Dicho en términos periodísticos (o sea más simples) pero también, derechos y humanos: intentemos entender -además de la tristísima pobreza alimentaria– lo que es la vida de una niña o de un niño que recibe 28 NO por día (NO hay, NO se puede, NO tenemos y otros repertorios de NO), que en cualquier circunstancia de su vida cotidiana, advierte 28 diferencias que lo separan de otros chicos de su edad o que observa 28 cosas que considera importantes o valiosas y que le faltan y que, probablemente, casi nunca podrá tener. A buen entendedor, este número 28 significa que acusará más despojos de las horas que tiene cualquier día. Y eso –quitas van, pérdidas vienen- justificará la siguiente parte del  análisis sociológico: «…una situación que originará carencias materiales y emocionales que impedirá el desarrollo integral».

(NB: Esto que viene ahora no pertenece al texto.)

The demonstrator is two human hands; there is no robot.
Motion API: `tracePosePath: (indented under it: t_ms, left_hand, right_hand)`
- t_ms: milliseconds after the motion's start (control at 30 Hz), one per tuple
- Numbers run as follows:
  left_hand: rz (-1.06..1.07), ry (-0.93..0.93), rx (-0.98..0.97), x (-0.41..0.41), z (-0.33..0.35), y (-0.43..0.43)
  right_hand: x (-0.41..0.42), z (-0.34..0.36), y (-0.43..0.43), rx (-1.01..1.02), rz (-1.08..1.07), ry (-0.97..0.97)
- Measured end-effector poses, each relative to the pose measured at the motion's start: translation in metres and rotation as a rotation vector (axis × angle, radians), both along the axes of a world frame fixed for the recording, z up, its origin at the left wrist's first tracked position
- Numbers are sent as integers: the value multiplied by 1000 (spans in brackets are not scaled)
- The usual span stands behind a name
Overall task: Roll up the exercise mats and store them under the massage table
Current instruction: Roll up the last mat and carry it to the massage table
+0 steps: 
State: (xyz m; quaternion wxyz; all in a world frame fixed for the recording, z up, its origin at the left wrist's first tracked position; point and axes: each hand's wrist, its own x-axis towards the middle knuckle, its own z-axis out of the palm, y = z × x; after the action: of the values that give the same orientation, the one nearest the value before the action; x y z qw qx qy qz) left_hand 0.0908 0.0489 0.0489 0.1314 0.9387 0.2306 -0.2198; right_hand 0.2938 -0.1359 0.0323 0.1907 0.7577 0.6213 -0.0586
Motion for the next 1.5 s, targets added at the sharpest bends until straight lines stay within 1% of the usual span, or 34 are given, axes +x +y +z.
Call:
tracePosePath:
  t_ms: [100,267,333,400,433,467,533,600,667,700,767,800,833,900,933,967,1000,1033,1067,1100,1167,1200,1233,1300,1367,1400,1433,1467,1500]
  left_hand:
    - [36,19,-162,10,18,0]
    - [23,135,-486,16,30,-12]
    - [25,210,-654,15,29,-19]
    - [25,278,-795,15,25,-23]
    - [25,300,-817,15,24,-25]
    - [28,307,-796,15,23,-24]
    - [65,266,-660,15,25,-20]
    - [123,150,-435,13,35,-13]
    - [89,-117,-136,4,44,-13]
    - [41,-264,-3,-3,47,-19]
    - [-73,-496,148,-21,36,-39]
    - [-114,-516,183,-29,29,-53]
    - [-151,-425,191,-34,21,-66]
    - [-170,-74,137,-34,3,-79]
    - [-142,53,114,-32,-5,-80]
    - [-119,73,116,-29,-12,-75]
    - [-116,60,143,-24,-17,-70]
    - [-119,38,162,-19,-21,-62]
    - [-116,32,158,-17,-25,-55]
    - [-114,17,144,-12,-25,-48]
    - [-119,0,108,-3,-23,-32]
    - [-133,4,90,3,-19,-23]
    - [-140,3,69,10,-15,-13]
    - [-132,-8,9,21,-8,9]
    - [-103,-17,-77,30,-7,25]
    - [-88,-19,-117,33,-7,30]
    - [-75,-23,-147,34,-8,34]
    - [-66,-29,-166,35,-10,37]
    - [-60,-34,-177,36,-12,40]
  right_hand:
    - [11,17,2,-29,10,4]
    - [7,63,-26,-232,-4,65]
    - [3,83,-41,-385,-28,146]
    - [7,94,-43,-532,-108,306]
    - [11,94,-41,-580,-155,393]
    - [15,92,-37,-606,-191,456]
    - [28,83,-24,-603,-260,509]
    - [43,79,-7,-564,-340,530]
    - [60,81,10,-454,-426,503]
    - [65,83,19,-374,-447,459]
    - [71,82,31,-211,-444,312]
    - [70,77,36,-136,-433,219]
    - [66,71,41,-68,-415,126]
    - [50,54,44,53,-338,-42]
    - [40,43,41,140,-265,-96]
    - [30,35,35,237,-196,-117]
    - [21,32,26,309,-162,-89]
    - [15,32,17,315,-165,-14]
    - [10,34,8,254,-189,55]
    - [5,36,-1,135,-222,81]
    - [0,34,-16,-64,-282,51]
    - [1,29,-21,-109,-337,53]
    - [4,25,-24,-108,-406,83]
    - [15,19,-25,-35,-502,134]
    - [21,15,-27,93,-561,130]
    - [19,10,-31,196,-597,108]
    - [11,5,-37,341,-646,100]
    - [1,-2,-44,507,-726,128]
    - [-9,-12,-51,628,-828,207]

En estos días de ocio y recreo y a pocas semanas de que en agosto, en su día, se vuelva a festejar a los niños, me gustaría terminar con alguna de esas tonterías conformistas, esperanzadoras o tranquilizantes como que la niñez es el mejor momento de la vida, que lo bueno viene en envase chico, que la niñez es un estado de ánimo o que siempre se puede ser un niño en un rincón del corazón. Pero no da. La realidad nos vuelve a los mayores bebés de pecho, desesperados por volver a la infancia. Así es lo que nos rodea, incluso antes de saber de ese sabañón maldito que es el bono a cien años: ojalá que los «índices de privación» no superen a los «standards de negación».

Mientras tanto, pibes y pibas, chiquitas y chiquitos, regalonas y muchachitos, bebotas y gurises, chiquis y pebetas, bajitas cuerdas, locos bajitos, niños, déjense de joder con la pelota y pásenla, así todos y todas jugamos un rato.